Your answer should repeat every line of the records below in which the word "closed" appears.

+++ Data

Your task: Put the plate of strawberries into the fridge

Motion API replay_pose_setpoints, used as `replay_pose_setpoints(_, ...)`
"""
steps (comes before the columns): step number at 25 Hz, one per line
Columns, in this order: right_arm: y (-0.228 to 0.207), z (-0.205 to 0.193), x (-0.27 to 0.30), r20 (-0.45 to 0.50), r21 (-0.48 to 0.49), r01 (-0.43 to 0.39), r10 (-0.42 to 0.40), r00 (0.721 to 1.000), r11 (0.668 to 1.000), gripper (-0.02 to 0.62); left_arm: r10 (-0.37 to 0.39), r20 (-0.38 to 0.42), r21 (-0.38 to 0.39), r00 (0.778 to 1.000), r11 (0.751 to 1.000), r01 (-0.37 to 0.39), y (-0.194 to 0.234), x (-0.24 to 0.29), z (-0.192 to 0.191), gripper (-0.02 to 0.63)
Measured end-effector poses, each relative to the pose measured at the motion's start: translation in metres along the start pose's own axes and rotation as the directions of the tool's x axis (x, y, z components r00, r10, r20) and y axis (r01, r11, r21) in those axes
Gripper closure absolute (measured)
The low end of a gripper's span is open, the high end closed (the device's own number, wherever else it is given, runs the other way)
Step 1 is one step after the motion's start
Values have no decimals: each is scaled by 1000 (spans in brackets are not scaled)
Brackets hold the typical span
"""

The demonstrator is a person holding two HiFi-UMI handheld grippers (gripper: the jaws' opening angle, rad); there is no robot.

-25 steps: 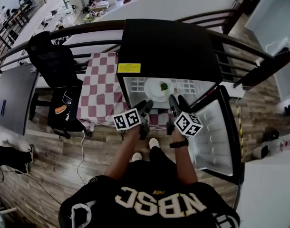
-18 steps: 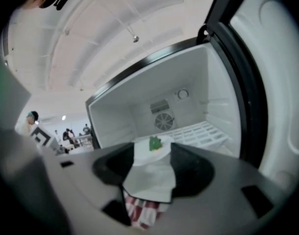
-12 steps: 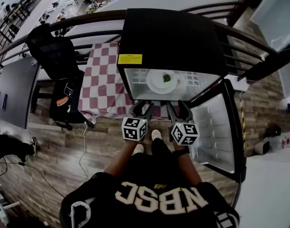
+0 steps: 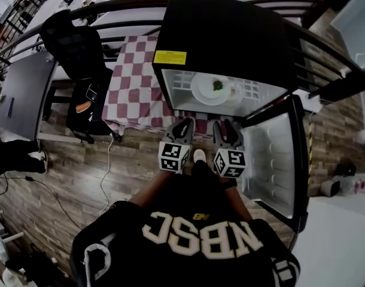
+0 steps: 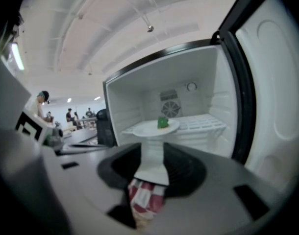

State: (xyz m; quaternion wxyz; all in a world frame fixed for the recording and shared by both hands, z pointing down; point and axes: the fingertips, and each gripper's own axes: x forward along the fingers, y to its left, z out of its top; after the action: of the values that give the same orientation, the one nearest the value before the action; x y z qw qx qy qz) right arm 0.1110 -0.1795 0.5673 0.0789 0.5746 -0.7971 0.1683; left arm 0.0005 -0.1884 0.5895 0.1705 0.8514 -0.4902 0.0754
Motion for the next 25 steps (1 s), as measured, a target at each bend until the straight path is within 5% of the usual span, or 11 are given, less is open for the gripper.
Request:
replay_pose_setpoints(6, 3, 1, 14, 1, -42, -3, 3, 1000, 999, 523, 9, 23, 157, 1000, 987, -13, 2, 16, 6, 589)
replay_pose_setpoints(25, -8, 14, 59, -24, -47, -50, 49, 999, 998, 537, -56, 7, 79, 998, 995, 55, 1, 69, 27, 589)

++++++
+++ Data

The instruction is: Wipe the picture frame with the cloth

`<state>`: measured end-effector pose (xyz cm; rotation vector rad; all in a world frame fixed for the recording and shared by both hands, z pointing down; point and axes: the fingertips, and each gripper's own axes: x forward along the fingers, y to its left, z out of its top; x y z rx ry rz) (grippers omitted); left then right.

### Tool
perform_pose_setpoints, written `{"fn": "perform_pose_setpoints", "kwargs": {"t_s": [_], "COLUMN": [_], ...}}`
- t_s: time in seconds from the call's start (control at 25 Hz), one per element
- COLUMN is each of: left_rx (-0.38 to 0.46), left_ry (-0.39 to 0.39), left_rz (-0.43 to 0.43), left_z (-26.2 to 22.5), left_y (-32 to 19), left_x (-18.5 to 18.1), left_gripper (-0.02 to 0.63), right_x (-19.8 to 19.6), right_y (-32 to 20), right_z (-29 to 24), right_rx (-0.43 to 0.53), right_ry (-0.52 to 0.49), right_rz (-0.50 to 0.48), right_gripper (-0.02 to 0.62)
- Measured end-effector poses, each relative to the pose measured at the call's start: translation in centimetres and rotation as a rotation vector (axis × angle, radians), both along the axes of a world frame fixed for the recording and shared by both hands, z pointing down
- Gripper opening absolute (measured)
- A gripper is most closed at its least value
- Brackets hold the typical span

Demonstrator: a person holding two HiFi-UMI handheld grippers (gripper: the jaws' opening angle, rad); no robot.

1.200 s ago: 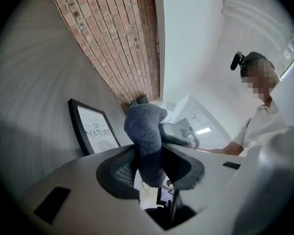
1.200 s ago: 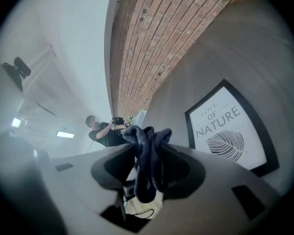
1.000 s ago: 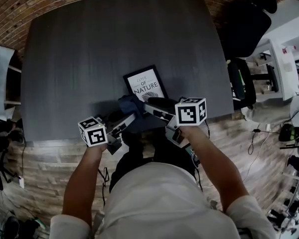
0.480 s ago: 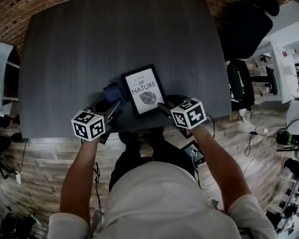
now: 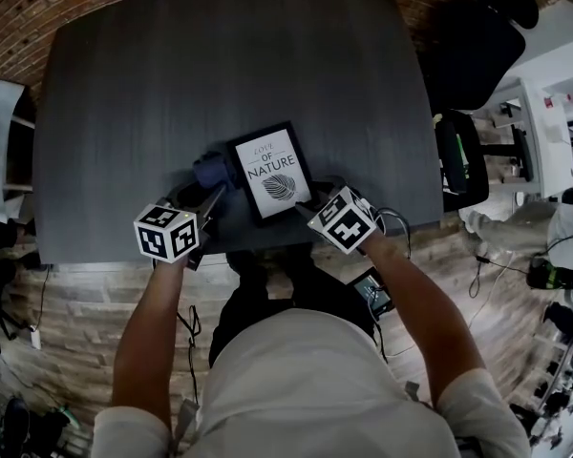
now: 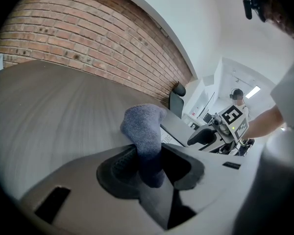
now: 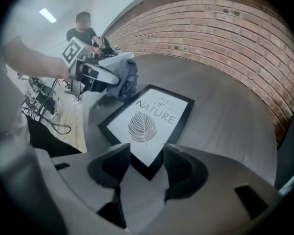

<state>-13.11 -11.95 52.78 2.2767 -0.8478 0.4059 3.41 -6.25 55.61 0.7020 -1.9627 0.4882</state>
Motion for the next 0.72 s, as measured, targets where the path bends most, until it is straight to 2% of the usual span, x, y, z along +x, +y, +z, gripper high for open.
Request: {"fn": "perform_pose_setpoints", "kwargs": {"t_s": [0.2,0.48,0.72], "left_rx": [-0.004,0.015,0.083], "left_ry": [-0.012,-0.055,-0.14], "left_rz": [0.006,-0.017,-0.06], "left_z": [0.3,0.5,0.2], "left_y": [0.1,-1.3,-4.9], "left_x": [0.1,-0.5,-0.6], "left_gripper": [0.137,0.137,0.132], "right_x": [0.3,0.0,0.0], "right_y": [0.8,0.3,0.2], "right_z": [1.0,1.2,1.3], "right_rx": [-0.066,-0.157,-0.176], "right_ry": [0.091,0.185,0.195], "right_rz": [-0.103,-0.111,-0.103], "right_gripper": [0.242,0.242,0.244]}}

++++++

■ **Result**
The low end of a gripper's span is open, the high end closed (the device's own number, wherever else it is given, runs the other way)
- A gripper is most closed at its least value

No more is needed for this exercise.